Gaining access to high-quality data is a vital necessity in knowledge-based decision making. But data in its raw form often contains sensitive information about individuals. Providing solutions to this problem, the methods and tools of privacy-preserving data publishing enable the publication of useful information while protecting data privacy. Introduction to Privacy-Preserving Data Publishing: Concepts and Techniques presents state-of-the-art information sharing and data integration methods that take into account privacy and data mining requirements.
The first part of the book discusses the fundamentals of the field. In the second part, the authors present anonymization methods for preserving information utility for specific data mining tasks. The third part examines the privacy issues, privacy models, and anonymization methods for realistic and challenging data publishing scenarios. While the first three parts focus on anonymizing relational data, the last part studies the privacy threats, privacy models, and anonymization methods for complex data, including transaction, trajectory, social network, and textual data.
This book not only explores privacy and information utility issues but also efficiency and scalability challenges.
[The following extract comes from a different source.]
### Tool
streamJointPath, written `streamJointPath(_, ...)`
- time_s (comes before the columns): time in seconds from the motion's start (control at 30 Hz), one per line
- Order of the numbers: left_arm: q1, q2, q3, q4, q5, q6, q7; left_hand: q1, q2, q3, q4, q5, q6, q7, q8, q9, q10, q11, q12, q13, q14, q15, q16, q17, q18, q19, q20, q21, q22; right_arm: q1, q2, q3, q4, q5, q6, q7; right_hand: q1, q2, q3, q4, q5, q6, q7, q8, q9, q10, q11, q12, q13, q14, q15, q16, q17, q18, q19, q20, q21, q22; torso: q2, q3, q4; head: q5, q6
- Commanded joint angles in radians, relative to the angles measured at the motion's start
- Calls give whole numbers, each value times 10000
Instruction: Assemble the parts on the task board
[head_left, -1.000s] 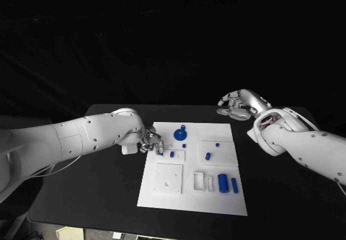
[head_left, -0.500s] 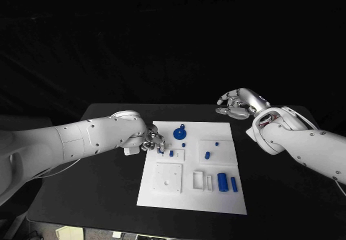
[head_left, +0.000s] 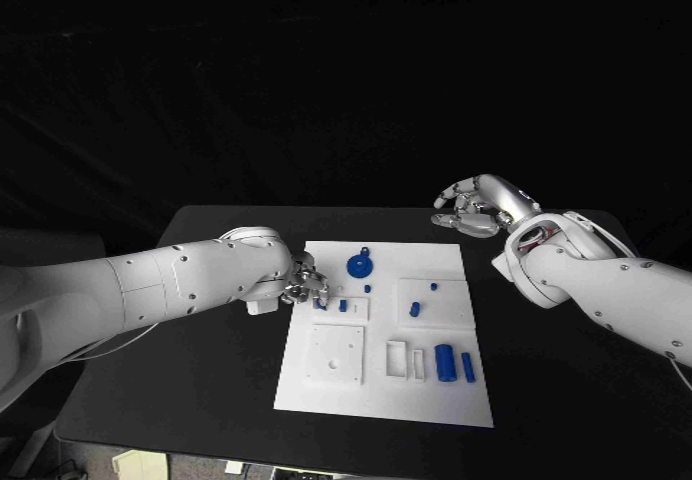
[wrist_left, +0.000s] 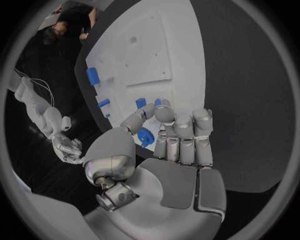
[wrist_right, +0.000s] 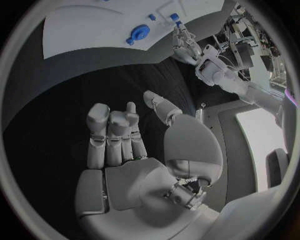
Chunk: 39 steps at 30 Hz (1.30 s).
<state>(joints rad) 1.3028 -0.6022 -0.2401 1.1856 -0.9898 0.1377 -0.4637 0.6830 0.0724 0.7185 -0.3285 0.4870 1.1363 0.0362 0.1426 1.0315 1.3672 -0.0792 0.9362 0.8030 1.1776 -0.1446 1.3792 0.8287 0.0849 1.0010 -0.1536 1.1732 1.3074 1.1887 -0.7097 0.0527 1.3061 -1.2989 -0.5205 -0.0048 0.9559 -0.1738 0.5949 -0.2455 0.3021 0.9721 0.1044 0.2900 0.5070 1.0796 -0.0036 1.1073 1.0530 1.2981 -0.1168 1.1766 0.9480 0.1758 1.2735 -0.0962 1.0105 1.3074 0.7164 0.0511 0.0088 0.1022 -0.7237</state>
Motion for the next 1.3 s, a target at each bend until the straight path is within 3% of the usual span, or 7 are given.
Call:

In many chapters, the authors highlight efficient and scalable methods and provide an analytical discussion to compare the strengths and weaknesses of different solutions.
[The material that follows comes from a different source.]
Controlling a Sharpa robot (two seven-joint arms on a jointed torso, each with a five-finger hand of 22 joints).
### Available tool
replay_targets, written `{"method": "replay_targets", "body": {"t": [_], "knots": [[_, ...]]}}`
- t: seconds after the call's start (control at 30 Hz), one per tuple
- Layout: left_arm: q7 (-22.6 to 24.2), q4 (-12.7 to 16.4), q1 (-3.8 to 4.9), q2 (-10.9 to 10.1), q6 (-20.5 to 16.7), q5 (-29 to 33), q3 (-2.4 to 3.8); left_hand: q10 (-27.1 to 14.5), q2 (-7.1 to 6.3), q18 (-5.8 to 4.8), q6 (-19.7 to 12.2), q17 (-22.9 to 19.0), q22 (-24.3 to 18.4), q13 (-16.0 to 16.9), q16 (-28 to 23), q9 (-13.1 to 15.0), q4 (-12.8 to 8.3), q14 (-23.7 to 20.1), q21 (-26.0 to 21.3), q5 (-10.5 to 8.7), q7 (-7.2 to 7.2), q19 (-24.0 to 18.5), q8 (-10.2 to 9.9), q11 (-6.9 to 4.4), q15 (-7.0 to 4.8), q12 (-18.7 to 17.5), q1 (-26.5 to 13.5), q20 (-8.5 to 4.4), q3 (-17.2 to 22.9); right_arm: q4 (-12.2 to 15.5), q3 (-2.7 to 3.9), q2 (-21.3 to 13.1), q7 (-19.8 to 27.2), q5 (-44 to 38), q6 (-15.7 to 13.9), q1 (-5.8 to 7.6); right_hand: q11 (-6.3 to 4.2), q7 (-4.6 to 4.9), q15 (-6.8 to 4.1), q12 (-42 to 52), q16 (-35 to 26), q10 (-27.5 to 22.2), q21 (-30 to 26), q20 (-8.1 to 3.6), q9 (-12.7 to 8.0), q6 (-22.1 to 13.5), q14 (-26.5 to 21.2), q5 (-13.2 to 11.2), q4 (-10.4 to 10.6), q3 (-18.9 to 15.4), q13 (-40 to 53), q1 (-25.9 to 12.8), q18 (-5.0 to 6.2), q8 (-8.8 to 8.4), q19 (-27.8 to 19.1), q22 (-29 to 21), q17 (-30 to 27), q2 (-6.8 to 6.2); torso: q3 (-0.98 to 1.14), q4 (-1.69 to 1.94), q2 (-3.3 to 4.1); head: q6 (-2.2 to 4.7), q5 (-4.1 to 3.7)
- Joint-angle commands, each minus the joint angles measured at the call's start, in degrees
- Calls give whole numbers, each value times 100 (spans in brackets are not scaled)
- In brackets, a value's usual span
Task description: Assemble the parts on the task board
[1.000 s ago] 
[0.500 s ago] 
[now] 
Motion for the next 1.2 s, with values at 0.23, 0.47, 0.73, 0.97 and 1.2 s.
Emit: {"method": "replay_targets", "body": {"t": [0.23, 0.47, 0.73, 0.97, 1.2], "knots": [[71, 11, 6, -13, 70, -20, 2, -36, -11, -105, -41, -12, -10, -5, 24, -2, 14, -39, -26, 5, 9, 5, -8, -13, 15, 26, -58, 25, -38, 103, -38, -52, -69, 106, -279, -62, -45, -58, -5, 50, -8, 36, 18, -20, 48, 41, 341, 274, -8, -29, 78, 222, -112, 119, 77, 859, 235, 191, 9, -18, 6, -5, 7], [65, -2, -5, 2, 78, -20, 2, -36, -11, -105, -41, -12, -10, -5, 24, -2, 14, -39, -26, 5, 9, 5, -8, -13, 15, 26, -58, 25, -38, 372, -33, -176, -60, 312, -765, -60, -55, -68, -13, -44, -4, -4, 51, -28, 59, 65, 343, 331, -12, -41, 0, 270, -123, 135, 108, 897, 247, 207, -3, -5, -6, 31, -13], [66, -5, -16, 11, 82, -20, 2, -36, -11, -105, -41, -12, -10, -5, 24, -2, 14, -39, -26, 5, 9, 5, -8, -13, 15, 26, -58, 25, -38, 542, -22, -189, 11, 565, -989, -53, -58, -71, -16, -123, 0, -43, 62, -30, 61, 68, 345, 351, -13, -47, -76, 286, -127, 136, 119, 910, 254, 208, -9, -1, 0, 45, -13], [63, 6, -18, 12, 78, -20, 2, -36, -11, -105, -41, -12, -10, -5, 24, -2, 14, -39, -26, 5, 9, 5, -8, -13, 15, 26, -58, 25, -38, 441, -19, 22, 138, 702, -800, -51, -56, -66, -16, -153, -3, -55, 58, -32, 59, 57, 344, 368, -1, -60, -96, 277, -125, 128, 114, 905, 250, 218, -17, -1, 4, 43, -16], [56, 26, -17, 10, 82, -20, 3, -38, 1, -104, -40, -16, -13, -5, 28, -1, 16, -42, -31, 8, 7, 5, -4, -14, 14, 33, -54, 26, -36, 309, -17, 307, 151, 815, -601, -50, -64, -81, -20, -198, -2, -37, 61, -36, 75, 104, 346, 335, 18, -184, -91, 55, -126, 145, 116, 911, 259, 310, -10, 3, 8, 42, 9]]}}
Benjamin C. M. Fung is an assistant professor in the Concordia Institute for Information Systems Engineering at Concordia University in Montreal, Quebec. Dr. Fung is also a research scientist and the treasurer of the National Cyber-Forensics and Training Alliance Canada (NCFTA Canada). Ke Wang is a professor in the School of Computing Science at Simon Fraser University in Burnaby, British Columbia. Ada Wai-Chee Fu is an associate professor in the Department of Computer Science and Engineering at the Chinese University of Hong Kong. Philip S. Yu is a professor in the Department of Computer Science and the Wexler Chair in Information and Technology at the University of Illinois at Chicago.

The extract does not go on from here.